◆ Given information ◆

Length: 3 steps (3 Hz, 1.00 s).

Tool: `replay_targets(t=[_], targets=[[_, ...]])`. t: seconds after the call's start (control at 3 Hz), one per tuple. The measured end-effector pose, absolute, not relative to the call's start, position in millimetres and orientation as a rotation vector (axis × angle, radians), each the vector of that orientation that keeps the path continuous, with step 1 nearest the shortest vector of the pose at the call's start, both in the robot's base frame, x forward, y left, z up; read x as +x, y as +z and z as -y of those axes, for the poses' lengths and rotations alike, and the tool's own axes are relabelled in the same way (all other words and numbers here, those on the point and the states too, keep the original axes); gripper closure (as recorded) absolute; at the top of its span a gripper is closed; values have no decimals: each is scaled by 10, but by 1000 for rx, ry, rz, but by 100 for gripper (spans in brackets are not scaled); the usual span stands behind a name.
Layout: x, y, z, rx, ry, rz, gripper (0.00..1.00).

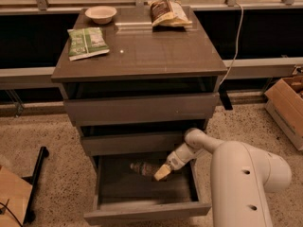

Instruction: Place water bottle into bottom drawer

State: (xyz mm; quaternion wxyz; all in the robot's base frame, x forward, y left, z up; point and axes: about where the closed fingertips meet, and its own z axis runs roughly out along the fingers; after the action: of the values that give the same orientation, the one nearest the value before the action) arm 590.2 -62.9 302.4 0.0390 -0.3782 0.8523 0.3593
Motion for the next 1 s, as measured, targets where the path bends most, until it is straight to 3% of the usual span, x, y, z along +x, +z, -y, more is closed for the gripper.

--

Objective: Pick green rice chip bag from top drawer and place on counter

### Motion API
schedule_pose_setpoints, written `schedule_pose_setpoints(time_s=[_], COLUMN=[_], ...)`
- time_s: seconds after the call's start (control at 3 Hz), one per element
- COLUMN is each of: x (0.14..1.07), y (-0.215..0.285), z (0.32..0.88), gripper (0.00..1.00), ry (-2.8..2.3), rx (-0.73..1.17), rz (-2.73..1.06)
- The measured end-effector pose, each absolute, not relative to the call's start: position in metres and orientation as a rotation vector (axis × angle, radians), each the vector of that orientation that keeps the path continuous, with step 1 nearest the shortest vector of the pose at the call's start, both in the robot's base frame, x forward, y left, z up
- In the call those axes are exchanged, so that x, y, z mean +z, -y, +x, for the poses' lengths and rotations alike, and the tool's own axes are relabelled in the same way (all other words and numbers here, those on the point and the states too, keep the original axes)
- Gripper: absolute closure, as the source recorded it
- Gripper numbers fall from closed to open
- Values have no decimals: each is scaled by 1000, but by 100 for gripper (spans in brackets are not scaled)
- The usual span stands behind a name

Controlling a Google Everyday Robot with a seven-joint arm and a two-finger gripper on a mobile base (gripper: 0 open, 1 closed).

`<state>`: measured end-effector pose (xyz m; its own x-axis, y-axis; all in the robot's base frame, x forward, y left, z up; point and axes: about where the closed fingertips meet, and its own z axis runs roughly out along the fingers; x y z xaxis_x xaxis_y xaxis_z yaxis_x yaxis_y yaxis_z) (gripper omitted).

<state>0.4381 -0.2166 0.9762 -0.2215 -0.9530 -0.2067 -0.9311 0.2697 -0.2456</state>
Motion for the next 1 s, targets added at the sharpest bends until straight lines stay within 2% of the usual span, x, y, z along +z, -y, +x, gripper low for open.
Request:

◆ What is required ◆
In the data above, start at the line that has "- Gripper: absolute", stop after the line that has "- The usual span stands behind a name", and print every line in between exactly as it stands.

◆ Result below ◆
- Gripper: absolute closure, as the source recorded it
- Gripper numbers fall from closed to open
- Values have no decimals: each is scaled by 1000, but by 100 for gripper (spans in brackets are not scaled)
- The usual span stands behind a name

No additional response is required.